Drukman had a history of public support for Jewish extremists, including raising money for a settler charged with the killing of Aisha al-Rabi.

== Personal life ==
Drukman lived in Merkaz Shapira with his wife Sarah, one of the first religious women to graduate as a physician from the Hebrew University of Jerusalem. Together, they had nine children, including one who was adopted and another who had Down syndrome, along with dozens of grandchildren and great-grandchildren.

In 1993, while he was traveling in a car to nearby Kiryat Arba, a Palestinian man opened fire on his car, killing Drukman's driver, but failing to kill him.

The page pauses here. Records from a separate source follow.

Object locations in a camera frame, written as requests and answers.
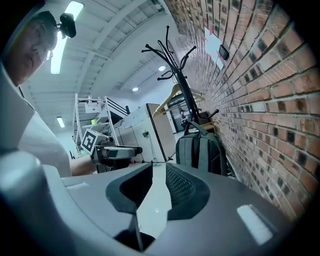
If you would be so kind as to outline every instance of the white strip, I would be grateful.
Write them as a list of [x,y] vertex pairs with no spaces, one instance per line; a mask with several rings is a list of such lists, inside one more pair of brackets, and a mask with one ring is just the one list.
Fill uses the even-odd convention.
[[70,185],[70,186],[67,186],[66,189],[67,190],[79,190],[79,189],[83,189],[85,187],[89,187],[89,185],[85,182],[82,182],[82,183],[78,183],[78,184],[75,184],[75,185]]
[[263,223],[250,205],[243,205],[236,209],[246,228],[260,246],[273,237],[270,229]]

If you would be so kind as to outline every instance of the paper sign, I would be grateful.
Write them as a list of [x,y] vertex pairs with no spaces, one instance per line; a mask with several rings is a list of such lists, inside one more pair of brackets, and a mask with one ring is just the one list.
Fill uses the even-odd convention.
[[85,112],[88,113],[100,113],[101,105],[97,102],[88,102],[85,104]]
[[206,27],[204,28],[204,49],[211,56],[211,59],[214,63],[217,64],[220,70],[223,69],[224,64],[222,62],[222,57],[219,53],[221,41],[218,37],[213,34],[212,31],[209,31]]

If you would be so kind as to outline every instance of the coat hanger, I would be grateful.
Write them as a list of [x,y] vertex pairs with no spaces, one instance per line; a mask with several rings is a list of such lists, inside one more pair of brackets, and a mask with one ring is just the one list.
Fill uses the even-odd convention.
[[[191,94],[193,95],[194,98],[198,99],[198,101],[196,102],[202,102],[202,101],[205,101],[206,99],[204,97],[202,97],[201,95],[201,91],[198,91],[198,90],[195,90],[195,89],[192,89],[190,88],[190,91],[191,91]],[[163,113],[166,113],[170,110],[173,110],[173,109],[176,109],[178,107],[181,107],[181,106],[186,106],[186,104],[184,105],[179,105],[179,106],[175,106],[173,108],[168,108],[168,109],[165,109],[165,106],[168,104],[168,102],[176,95],[176,93],[178,92],[181,92],[181,89],[180,89],[180,86],[178,83],[176,83],[173,87],[172,87],[172,90],[171,90],[171,93],[170,95],[164,100],[163,103],[161,103],[160,106],[158,106],[156,108],[156,110],[154,111],[152,117],[154,118],[155,116],[157,115],[160,115],[160,114],[163,114]]]

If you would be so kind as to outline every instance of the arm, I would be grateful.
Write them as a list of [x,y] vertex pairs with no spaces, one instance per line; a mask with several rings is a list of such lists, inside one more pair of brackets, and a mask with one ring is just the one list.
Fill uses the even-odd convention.
[[90,155],[85,155],[77,159],[70,159],[70,171],[72,176],[88,175],[97,170]]

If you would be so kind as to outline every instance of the gray backpack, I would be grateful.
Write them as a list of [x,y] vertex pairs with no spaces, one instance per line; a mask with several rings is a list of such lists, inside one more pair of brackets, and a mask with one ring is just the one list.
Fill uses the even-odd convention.
[[199,131],[189,133],[189,128],[185,129],[175,146],[176,163],[227,176],[226,155],[218,139],[195,122],[187,124]]

Although it was not clear that Drukman was specifically targeted, nevertheless, he was provided with Shin Bet protection until the threat level subsided.

He died on 25 December 2022, at age 90, at Hadassah Medical Center in Jerusalem, after becoming infected with COVID-19 two weeks prior.

== Notable students ==
Drukman had an outsized influence on Israel's populace, especially in the Religious Zionist sector. Many of the thousands of students from his schools went on to serve in important political, military, and educational positions in the country, including:

- Naftali Bennett, Israeli prime minister
- Yossi Cohen, Mossad director
- Benny Gantz, Israeli general and politician
- Yoaz Hendel, Israeli politician
- Israel Katz, Israeli politician
- Orit Strook, Israeli politician

== Awards and recognition ==
In 2012, Drukman was awarded the Israel Prize for his contribution to society and education.